- **RAW DATA**
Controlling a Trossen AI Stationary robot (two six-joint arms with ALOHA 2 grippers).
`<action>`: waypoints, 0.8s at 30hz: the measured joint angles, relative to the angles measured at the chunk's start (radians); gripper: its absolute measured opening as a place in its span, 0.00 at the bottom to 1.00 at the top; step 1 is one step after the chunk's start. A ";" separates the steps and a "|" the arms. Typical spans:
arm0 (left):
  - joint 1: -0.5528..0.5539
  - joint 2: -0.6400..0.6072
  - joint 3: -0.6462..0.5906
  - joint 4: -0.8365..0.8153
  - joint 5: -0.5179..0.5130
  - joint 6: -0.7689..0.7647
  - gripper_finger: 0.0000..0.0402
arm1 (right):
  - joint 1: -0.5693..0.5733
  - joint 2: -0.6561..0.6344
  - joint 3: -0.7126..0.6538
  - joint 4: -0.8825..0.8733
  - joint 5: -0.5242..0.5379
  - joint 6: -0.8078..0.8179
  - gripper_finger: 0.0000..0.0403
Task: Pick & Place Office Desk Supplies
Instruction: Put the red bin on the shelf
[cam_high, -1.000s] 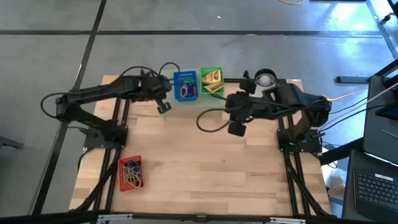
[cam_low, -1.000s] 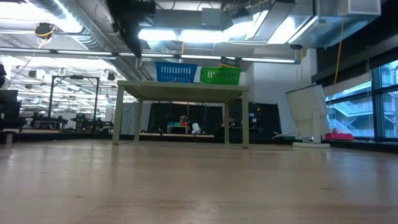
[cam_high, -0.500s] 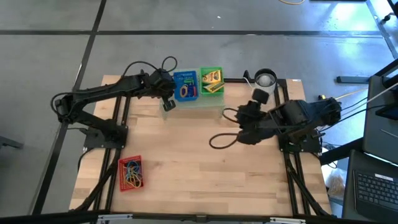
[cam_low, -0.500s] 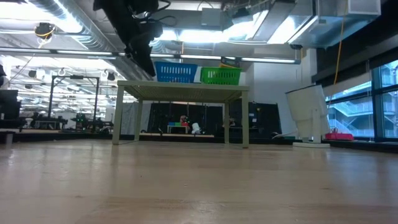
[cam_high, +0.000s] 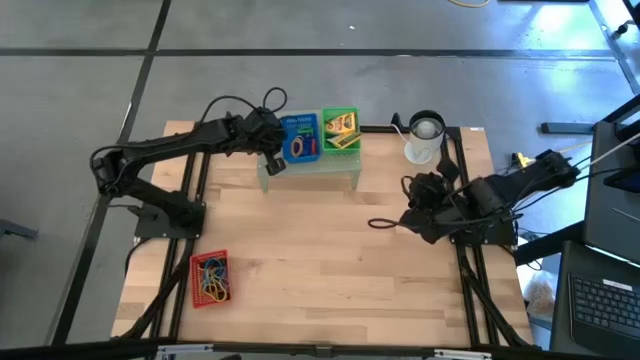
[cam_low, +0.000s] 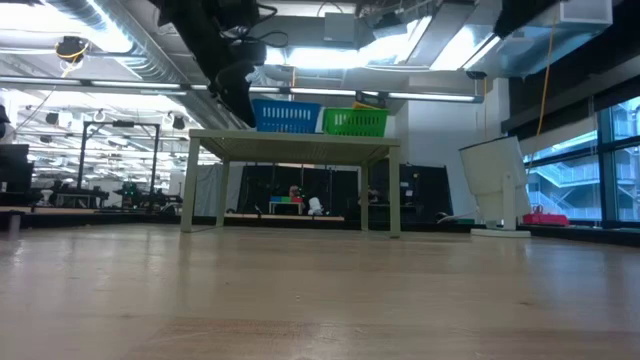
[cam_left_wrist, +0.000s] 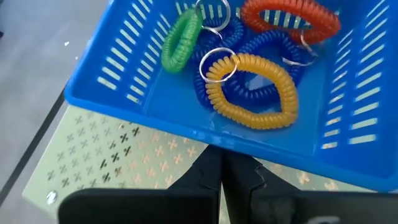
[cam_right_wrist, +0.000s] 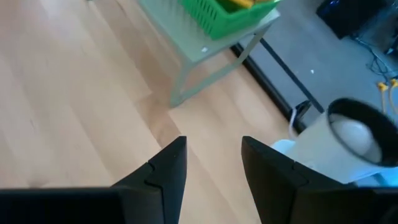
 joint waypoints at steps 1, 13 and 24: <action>0.000 0.010 0.000 0.010 0.000 0.008 0.00 | 0.005 -0.011 -0.031 0.020 0.000 0.010 0.38; 0.044 0.030 0.000 0.056 -0.001 0.064 0.00 | 0.021 -0.033 -0.204 0.193 -0.008 0.023 0.38; 0.071 0.030 0.000 0.093 0.052 0.065 0.00 | 0.021 -0.033 -0.205 0.217 -0.008 0.023 0.38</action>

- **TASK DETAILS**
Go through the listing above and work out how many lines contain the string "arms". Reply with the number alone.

- **PROBLEM SOLUTION**
2